*Prompt*
Could every line of the data be copied out once more, exactly?

*Material provided*
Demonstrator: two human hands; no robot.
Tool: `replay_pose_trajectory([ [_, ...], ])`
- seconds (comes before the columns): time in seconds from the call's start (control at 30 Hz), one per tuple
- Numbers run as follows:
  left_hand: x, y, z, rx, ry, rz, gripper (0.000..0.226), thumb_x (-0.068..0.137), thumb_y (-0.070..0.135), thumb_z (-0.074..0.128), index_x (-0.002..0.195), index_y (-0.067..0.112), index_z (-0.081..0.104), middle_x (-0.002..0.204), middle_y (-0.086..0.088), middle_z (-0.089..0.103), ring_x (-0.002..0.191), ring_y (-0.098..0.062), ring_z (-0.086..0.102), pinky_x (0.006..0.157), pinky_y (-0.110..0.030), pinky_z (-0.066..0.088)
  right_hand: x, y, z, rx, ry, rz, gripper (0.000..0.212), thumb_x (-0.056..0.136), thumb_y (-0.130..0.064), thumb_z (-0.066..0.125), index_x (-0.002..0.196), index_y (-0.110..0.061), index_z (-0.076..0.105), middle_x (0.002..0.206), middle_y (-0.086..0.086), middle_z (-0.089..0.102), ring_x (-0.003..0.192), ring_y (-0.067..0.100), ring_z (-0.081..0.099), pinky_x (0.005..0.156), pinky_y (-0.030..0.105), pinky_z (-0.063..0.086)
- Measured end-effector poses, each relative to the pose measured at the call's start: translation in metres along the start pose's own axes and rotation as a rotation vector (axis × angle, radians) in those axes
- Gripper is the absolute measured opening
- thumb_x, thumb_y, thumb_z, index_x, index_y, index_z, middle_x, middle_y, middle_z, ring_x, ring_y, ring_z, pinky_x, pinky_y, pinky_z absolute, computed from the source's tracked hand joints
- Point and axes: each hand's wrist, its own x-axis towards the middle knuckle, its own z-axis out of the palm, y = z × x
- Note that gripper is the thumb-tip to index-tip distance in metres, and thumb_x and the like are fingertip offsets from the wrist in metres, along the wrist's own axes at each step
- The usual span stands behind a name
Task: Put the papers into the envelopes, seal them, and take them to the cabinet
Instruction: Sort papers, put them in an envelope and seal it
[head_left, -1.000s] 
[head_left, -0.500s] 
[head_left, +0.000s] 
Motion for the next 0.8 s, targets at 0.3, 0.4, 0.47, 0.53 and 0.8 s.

*Task solution*
Demonstrator: two human hands; no robot.
Tool: `replay_pose_trajectory([ [_, ...], ])`
- seconds (comes before the columns): time in seconds from the call's start (control at 30 Hz), one per tuple
- Numbers run as follows:
  left_hand: x, y, z, rx, ry, rz, gripper (0.000..0.226), thumb_x (-0.068..0.137), thumb_y (-0.070..0.135), thumb_z (-0.074..0.128), index_x (-0.002..0.195), index_y (-0.067..0.112), index_z (-0.081..0.104), middle_x (-0.002..0.204), middle_y (-0.086..0.088), middle_z (-0.089..0.103), ring_x (-0.002..0.191), ring_y (-0.098..0.062), ring_z (-0.086..0.102), pinky_x (0.006..0.157), pinky_y (-0.110..0.030), pinky_z (-0.066..0.088)
  right_hand: x, y, z, rx, ry, rz, gripper (0.000..0.212), thumb_x (-0.056..0.136), thumb_y (-0.130..0.064), thumb_z (-0.066..0.125), index_x (-0.002..0.196), index_y (-0.110..0.061), index_z (-0.076..0.105), middle_x (0.002..0.206), middle_y (-0.086..0.086), middle_z (-0.089..0.102), ring_x (-0.003..0.192), ring_y (-0.067..0.100), ring_z (-0.081..0.099), pinky_x (0.005..0.156), pinky_y (-0.030..0.105), pinky_z (-0.063..0.086)
- Measured end-effector poses, each relative to the pose measured at the call's start: translation in metres along the start pose's own axes and rotation as a rotation vector (axis × angle, radians) in those axes
- Gripper is the absolute measured opening
- thumb_x, thumb_y, thumb_z, index_x, index_y, index_z, middle_x, middle_y, middle_z, ring_x, ring_y, ring_z, pinky_x, pinky_y, pinky_z absolute, computed from the source's tracked hand joints
- Point and axes: each hand's wrist, its own x-axis towards the middle knuckle, its own z-axis out of the palm, y = z × x
- Note that gripper is the thumb-tip to index-tip distance in metres, and thumb_x and the like are fingertip offsets from the wrist in metres, along the wrist's own axes at each step
- The usual span stands behind a name
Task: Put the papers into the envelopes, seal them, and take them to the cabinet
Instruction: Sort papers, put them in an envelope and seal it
[head_left, -1.000s] 
[head_left, -0.500s] 
[head_left, +0.000s] 
Motion for the next 0.8 s, targets at 0.3, 0.4, 0.47, 0.53 and 0.8 s.

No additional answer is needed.